Queste, in estrema sintesi, le ragioni della decisione:

  • la rilevanza dell’addebito disciplinare sta nella reiterazione delle irregolarità;
  • la Corte territoriale ha attribuito correttamente importanza a tale circostanza “in quanto posta in essere da un lavoratore da tempo addetto alla medesima incombenza, tale da pregiudicare l’affidamento del soggetto datore nell’esatto adempimento delle prestazioni future“;
  • altrettanto correttamente la Corte “ha ritenuto integrare gli estremi del “notevole inadempimento”, legittimante, ai sensi dell’invocata norma di cui all’art. 3, L. n. 604/1966, il licenziamento per giustificato motivo soggettivo“.

L’ordinamento disciplinare dei magistrati

Anche i magistrati, come i dipendenti INPS, sono parte del pubblico impiego.

Sono tuttavia assoggettati ad uno speciale ordinamento disciplinare contenuto nel d. lgs. 109/2006.
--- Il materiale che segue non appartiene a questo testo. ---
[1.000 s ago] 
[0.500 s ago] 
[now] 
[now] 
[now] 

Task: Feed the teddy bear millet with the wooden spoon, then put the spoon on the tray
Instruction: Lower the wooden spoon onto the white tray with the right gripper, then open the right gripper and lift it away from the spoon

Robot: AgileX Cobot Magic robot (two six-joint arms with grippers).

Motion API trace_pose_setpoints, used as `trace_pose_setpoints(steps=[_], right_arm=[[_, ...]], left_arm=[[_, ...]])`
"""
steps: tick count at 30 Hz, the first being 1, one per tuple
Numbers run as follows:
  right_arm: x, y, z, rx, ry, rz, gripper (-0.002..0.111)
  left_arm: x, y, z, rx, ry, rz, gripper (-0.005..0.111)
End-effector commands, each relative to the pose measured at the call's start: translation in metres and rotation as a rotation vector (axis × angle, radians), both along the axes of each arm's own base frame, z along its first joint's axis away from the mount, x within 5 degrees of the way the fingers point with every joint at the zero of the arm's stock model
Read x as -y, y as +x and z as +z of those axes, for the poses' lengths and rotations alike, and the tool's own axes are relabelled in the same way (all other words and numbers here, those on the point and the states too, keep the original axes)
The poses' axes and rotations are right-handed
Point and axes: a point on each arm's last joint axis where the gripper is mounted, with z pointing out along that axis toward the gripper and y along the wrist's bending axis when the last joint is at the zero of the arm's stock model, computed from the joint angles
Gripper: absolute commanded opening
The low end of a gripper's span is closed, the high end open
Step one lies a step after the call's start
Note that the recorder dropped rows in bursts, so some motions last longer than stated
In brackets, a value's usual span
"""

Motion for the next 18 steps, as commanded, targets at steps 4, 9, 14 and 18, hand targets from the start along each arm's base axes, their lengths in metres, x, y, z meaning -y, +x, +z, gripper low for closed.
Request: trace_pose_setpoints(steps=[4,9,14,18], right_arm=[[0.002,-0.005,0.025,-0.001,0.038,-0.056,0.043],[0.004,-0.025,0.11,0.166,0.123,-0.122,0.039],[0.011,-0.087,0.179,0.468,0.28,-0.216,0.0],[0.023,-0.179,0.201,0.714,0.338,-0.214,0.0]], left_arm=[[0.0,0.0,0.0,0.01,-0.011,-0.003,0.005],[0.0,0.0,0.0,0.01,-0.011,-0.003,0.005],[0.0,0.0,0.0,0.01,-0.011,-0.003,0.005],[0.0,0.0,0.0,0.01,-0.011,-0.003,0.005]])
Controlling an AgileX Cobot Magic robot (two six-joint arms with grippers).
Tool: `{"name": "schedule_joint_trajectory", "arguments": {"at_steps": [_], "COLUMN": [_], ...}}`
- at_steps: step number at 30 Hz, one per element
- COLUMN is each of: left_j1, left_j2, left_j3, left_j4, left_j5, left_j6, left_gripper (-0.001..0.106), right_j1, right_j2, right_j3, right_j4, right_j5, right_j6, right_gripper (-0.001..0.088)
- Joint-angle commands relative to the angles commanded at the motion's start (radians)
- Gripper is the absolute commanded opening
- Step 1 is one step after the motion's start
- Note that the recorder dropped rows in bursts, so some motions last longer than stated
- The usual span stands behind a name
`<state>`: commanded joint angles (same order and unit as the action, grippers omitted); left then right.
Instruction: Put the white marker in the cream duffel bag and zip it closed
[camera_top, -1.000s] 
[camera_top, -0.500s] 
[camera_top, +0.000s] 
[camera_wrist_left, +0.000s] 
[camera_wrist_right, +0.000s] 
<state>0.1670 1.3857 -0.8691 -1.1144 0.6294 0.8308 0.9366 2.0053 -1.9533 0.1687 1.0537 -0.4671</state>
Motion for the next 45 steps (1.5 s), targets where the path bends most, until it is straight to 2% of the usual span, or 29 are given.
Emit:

La differenziazione che ne deriva rispetto alle altre categorie pubbliche ha una sua giustificazione nel fatto che i magistrati compongono uno dei tre poteri fondamentali dello Stato il quale gode di autonomia ed indipendenza dagli altri, intese come condizioni indispensabili perché la magistratura svolga il suo ruolo senz’altro fine che l’interesse del popolo nel cui nome e per cui conto amministra la giustizia.

Abbiamo scritto più volte che la giusta premessa da cui parte la necessità di un ordinamento disciplinare autonomo per i magistrati è stata annacquata e contraddetta da una disciplina in cui le esigenze protezionistiche, fino a un certo punto comprensibili, hanno preso il sopravvento sulla responsabilità che si deve esigere da funzionari pubblici dotati di un così grande potere e sulle reazioni legittime allorché quella responsabilità venga meno.

Ne deriva, soprattutto a fronte di decisioni disciplinari “lunari”, un’impressione sgradevole di difesa corporativa e il disagio diventa stridente se quelle decisioni sono poste in comparazione con ciò che, come abbiamo appena visto, accade non più sulla luna ma sulla terra a un dipendente pubblico che sbaglia troppe volte.

Come abbiamo già evidenziato in precedenti post, per la Sezione disciplinare del CSM non meritano rimprovero i magistrati che motivano per relationem facendo riferimento a provvedimenti annullati, che provocano indebitamente la scarcerazione di indagati perché non depositano nel termine prescritto il provvedimento di conferma dell’ordinanza cautelare, che omettono di iscrivere nel registro degli indagati individui a cui carico sono emersi elementi indizianti, che iscrivono procedimenti al modello 45 (atti non costituenti reato) e nel frattempo svolgono indagini approfondite su specifiche persone, che dispongono in ritardo la scarcerazione dovuta di indagati, che esercitano l’azione penale per reati non ancora introdotti nell’ordinamento, che depositano con grave ritardo molteplici provvedimenti.

Al contempo, secondo la procura generale presso la Corte di cassazione, meritano di essere archiviati gli esposti e le segnalazioni contro i magistrati che redigano sentenze con motivazione approssimativa e a tratti carente o che assumano decisioni affette da inesattezze tecnico-giuridiche.

Si sono scelti questi casi, in mezzo agli altri, perché hanno tutti in comune la commissione di errori da parte di un magistrato.

Non errori irrilevanti, si badi bene, ma errori che producono effetti gravi e ingiusti in chi li subisce.

Errori, si aggiunge, non compatibili con il quantum minimo di competenze e conoscenze esigibile legittimamente per qualunque appartenente all’ordine giudiziario.

Errori, infine, tali “da pregiudicare l’affidamento del soggetto datore nell’esatto adempimento delle prestazioni future“.

Ciò nondimeno, il dipendente INPS è entrato nella schiera degli ex, i magistrati non hanno sofferto alcun disagio.

Tutti gli animali sono uguali ma alcuni animali sono più uguali degli altri” scriveva George Orwell nella Fattoria degli animali e aveva ragione da vendere.